The mark() method code example with acrossElements option

let matchCount = 0;

context.mark(['AB CD', 'EF'], {
    'separateWordSearch' : true,
    'acrossElements' : true,
    'each' : function(elem, info) {
       // the counter usage is the same as in markRegExp() method above
        
    },
    'done' : function(totalMarks, totalMatches, termStats) {
        console.log('Total matches = ' + totalMatches);
        
        for(var term in termStats) {
            console.log(term + ' = ' + termStats[term]);
        }
    }
});

The mark() method code example without acrossElements option

let matchCount = 0;

context.mark('AB CD EF', {
    'separateWordSearch' : true,
    'each' : function(elem, info) {
        // for external counter
        matchCount = info.count; // also possible matchCount++;
        
        // for internal use
        if(info.count ..) {}
    },
    'done' : function(totalMarks, totalMatches, termStats) {
        // Note: although without 'acrossElements' option 'totalMarks' and 'totalMatches' are equal,
        // the latter should be preferred
        console.log('Total matches = ' + totalMatches);
        
        for(var term in termStats) {
            console.log(term + ' = ' + termStats[term]);
        }
    }
});

The markRanges() method code example

let ranges = [{ start: 15, length: 50 }, {..}, {..}];

context.markRanges(ranges, {
    'done' : function(totalMarks, totalMatches) {
        console.log('Total range matches = ' + totalMatches);
    }
});

Filter matches

Filter matches in the markRegExp() method

let count = 0, reg = /\bAB\b.+?\bCD\b/gi;

// if you have access to the RegExp object with 'acrossElements' option, you can also
// set 'lastIndex' to 'Infinity' to break the execution
context.markRegExp(reg, {
    filter : function(node, matchStr, totalMarks, filterInfo) {
        // to mark only the first match
        filterInfo.execution.abort = true; return  true;
        // reg.lastIndex = Infinity; return  true; // only with 'acrossElements' option

        // filter callback requires its own match counter
        if(filterInfo.matchStart) {
            count++;
        }
        // mark the first 10 matches.
        if(count > 10) {
            filterInfo.execution.abort = true;
            // reg.lastIndex = Infinity; // only with 'acrossElements' option
            return  false;
        }

        // skip between
        if(count > 10 && count < 20) { return  false; }

        // mark between
        if(count <= 10) { return  false; }
        else if(count > 20) {
            filterInfo.execution.abort = true;
            // reg.lastIndex = Infinity; // only with 'acrossElements' option
            return  false;
        }

        return  true;
    },
});

Mark the first desired number of matches on each callback with acrossElements option. It's much limited than the filter callback.

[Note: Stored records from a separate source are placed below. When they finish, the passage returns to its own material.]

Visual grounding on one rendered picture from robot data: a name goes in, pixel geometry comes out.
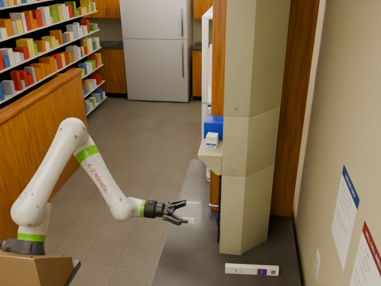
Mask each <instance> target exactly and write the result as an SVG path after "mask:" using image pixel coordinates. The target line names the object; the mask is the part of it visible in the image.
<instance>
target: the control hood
mask: <svg viewBox="0 0 381 286"><path fill-rule="evenodd" d="M222 148H223V140H218V146H217V148H216V149H215V148H206V139H205V138H204V136H203V138H202V141H201V145H200V149H199V151H198V155H197V156H198V158H199V159H200V160H201V161H202V162H203V163H204V164H205V165H206V166H207V167H208V168H209V169H210V170H211V171H212V172H214V173H215V174H216V175H222Z"/></svg>
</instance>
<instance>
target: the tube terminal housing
mask: <svg viewBox="0 0 381 286"><path fill-rule="evenodd" d="M279 117H280V107H279V108H275V109H273V110H270V111H266V112H263V113H259V114H257V115H253V116H250V117H244V116H223V148H222V185H221V221H220V241H219V253H221V254H232V255H242V254H244V253H245V252H247V251H249V250H250V249H252V248H254V247H256V246H257V245H259V244H261V243H263V242H265V241H266V240H267V237H268V226H269V215H270V204H271V197H272V186H273V175H274V164H275V157H276V146H277V135H278V123H279Z"/></svg>
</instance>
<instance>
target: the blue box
mask: <svg viewBox="0 0 381 286"><path fill-rule="evenodd" d="M208 132H212V133H218V139H219V140H222V139H223V116H211V115H206V118H205V121H204V138H206V135H207V133H208Z"/></svg>
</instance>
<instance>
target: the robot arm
mask: <svg viewBox="0 0 381 286"><path fill-rule="evenodd" d="M72 155H74V157H75V158H76V159H77V161H78V162H79V164H80V165H81V166H82V167H83V169H84V170H85V172H86V173H87V174H88V175H89V176H90V178H91V179H92V181H93V182H94V183H95V185H96V186H97V188H98V189H99V191H100V193H101V194H102V196H103V198H104V200H105V201H106V203H107V205H108V207H109V209H110V211H111V214H112V216H113V217H114V218H115V219H116V220H117V221H121V222H124V221H127V220H129V219H130V218H134V217H144V218H156V217H162V218H163V220H164V221H168V222H171V223H173V224H175V225H177V226H179V225H181V223H185V224H195V223H196V219H195V218H185V217H182V218H180V217H178V216H177V215H175V214H174V211H175V210H176V209H179V208H181V207H184V206H186V207H191V208H199V203H193V202H187V200H186V199H182V200H176V201H168V205H165V204H164V203H158V202H157V201H155V200H152V199H150V200H141V199H136V198H134V197H126V196H125V195H124V194H123V192H122V191H121V190H120V188H119V187H118V185H117V184H116V182H115V180H114V179H113V177H112V176H111V173H110V172H109V170H108V168H107V166H106V164H105V162H104V160H103V158H102V156H101V154H100V152H99V151H98V149H97V147H96V145H95V143H94V141H93V140H92V138H91V136H90V135H89V133H88V132H87V131H86V126H85V124H84V123H83V122H82V121H81V120H79V119H77V118H74V117H70V118H67V119H65V120H64V121H62V123H61V124H60V126H59V128H58V131H57V133H56V135H55V137H54V140H53V142H52V144H51V146H50V148H49V150H48V152H47V154H46V156H45V158H44V159H43V161H42V163H41V165H40V166H39V168H38V169H37V171H36V173H35V174H34V176H33V178H32V179H31V181H30V182H29V184H28V185H27V186H26V188H25V189H24V191H23V192H22V193H21V194H20V196H19V197H18V198H17V200H16V201H15V203H14V204H13V205H12V207H11V218H12V220H13V221H14V222H15V223H16V224H18V225H19V228H18V239H16V238H7V240H5V241H3V242H1V241H0V246H2V251H8V252H12V253H16V254H26V255H45V253H46V252H45V249H44V242H45V239H46V236H47V232H48V226H49V221H50V215H51V211H52V205H51V204H50V203H48V200H49V197H50V194H51V193H52V191H53V189H54V187H55V185H56V183H57V181H58V179H59V177H60V175H61V173H62V171H63V169H64V168H65V166H66V164H67V163H68V161H69V159H70V158H71V156H72Z"/></svg>
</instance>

let reg = /\b(A\s+B\s+C)\b/gi;

context.markRegExp(reg, {
    'acrossElements' : true,
    'each' : function(elem, info) {
        // to mark only the first match
        reg.lastIndex = Infinity;

        // first 10 matches
        if(info.count >= 10) {
            reg.lastIndex = Infinity;
        }
    }
});

Filter matches in the mark method with acrossElements option

let count = 0;

context.mark('AB', {
    'acrossElements' : true,
    filter : function(node, term, totalMarks, currentMarks, filterInfo) {
         // to mark only the first match
        filterInfo.execution.abort = true; return  true;

        // filter callback requires its own match counter
        if(filterInfo.matchStart) {
            count++;
        }
        // mark the first 10 matches.
        if(count > 10) { filterInfo.execution.abort = true; return  false; }

        // skip between
        if(count > 10 && count < 20) { return  false; }

        // mark between
        if(count <= 10) { return  false; }
        else if(count > 20) { filterInfo.execution.abort = true; return  false; }

        return  true;
    }
});

Filter matches in the mark method without acrossElements option

let count = 0;

context.mark('AB', {
    filter : function(node, term, totalMarks, currentMarks, filterInfo) {
        // the only difference is counter implementation
        count++;
    }
});

Mark separate groups

Important: in this implementation two branches of code process separate groups, which one, depending on the existence of d flag.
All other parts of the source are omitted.